There is little doubt that JB Champion made both bracelets. And that fact that one is signed Longines isn't surprising, as Longines-Wittnauer were one company at that time. Indeed, if you take a look at the bracelet that came on Wittnauer Futuramas you could get the identical bracelet signed "Longines" instead of "Wittnauer". It is also not unusual to see the bracelet unsigned as well, and marketed by Champion or whoever. For instance, NSA made bracelets for everyone - Rado, Heuer, Movado etc., and also sold the identical bracelet with just their logo on the clasp. So my guess it that the bracelet on Stromspeicher's is one of these. I'd be more inclined to think it was a replacement than original equipment though. Otherwise it would be a factory "mistake" not installing a signed bracelet.

To be continued .....


----------



## martinus_scriblerus (Sep 29, 2008)

Incidentally, I expect that the "F.T.I" on the hang tags means "Federal Tax Included".

I am thinking about the other abbreviations. Your thoughts?










I will continue this post as soon as I can.


----------



## stromspeicher (May 28, 2015)

...if you look at the tag on my watch it has "Allproof" written out in full, I assume that is what the "AP." on your tag means.


----------



## PDXWatchCollector (Nov 15, 2013)

Aside from 'Brac.' being an indication that the watch was issued with a bracelet vs. a strap, nothing else really stands out to me as obvious ... 'A' = adjusted?


----------



## stromspeicher (May 28, 2015)

My tag also has "13J" on it so I guess there must have been 12J and 13J versions?

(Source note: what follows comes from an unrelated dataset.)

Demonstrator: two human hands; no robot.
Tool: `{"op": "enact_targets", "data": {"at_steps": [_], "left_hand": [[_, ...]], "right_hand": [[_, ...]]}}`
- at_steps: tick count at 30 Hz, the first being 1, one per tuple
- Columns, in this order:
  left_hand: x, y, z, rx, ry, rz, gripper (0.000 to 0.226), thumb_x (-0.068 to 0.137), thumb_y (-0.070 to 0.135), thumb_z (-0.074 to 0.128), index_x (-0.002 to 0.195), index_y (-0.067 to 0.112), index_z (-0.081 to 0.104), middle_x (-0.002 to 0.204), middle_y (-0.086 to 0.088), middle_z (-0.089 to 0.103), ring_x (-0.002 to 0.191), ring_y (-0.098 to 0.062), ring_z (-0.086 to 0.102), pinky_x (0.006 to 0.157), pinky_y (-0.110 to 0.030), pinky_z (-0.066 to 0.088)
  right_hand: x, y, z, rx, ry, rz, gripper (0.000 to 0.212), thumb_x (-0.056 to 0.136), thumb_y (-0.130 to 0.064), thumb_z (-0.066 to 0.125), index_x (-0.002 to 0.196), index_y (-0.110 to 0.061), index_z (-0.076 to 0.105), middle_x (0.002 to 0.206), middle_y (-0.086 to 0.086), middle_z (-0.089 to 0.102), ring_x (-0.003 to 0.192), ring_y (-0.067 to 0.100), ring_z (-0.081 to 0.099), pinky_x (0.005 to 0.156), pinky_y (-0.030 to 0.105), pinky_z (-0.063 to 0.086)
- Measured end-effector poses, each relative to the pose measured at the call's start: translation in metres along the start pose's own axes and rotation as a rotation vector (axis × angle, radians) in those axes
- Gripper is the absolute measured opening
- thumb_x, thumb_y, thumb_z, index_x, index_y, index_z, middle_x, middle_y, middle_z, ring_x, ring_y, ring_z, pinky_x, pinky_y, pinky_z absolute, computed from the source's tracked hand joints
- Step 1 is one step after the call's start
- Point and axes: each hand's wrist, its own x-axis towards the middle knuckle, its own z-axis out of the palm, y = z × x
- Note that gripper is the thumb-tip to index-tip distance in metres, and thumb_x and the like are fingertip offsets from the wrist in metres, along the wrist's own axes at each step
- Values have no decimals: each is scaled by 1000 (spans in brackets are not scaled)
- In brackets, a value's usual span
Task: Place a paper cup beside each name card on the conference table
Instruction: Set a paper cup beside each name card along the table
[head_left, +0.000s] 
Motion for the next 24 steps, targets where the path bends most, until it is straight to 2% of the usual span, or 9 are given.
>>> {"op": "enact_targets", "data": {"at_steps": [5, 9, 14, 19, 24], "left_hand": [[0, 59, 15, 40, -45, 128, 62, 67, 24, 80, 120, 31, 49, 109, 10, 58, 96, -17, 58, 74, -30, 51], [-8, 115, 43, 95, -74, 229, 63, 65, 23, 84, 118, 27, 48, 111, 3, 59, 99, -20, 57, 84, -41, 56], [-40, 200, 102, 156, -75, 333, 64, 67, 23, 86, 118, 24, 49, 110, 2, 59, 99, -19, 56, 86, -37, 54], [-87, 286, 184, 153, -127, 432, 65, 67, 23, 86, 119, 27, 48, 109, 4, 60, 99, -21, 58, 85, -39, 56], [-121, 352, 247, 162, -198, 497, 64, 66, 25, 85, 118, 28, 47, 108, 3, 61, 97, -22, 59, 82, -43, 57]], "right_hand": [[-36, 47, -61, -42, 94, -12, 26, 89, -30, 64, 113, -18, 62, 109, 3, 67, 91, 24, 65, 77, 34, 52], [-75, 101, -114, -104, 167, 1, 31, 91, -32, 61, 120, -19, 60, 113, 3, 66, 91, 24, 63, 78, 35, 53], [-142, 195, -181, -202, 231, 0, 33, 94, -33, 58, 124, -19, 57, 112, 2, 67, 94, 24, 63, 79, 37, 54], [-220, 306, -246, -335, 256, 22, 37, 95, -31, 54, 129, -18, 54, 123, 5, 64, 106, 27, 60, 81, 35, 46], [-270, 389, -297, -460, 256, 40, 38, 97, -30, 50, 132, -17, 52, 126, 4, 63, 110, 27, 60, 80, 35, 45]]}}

Not sure about the rest.... "Sw" could indicate Swiss?

Some of the letters could be to do with battery hatch / one-piece back versions?


----------



## martinus_scriblerus (Sep 29, 2008)

Here's the box that I got with the NOS Electro-Chron that Paul documented a while back, the one that he describes as the best that he has ever seen. I also show an up close of the hang tag:



















So first about the box. You can see it is the red one, the most common of the electro-chron boxes. Like the contents and the watch, it is a pristine time capsule. Now here's something REALLY interesting. This watch still has, in a little envelope, the ORIGINAL battery which was NEVER installed. And in the plastic bag are instructions about battery insertion. And finally, is the hang tag, which is IDENTICAL to yours.

As far as physical evidence goes, this time capsule shows about as definitely as we are going to get, how a watch was supplied from Wittnauer to a jeweller. The watch that Paul documented (you can see that post, called "Wittnauer Electro-Chron perfection, here: http://www.thewatchforum.co.uk/index.php?/topic/93841-wittnauer-electro-chron-perfection/#comment-946783

The bracelet is the standard "W" signed bracelet.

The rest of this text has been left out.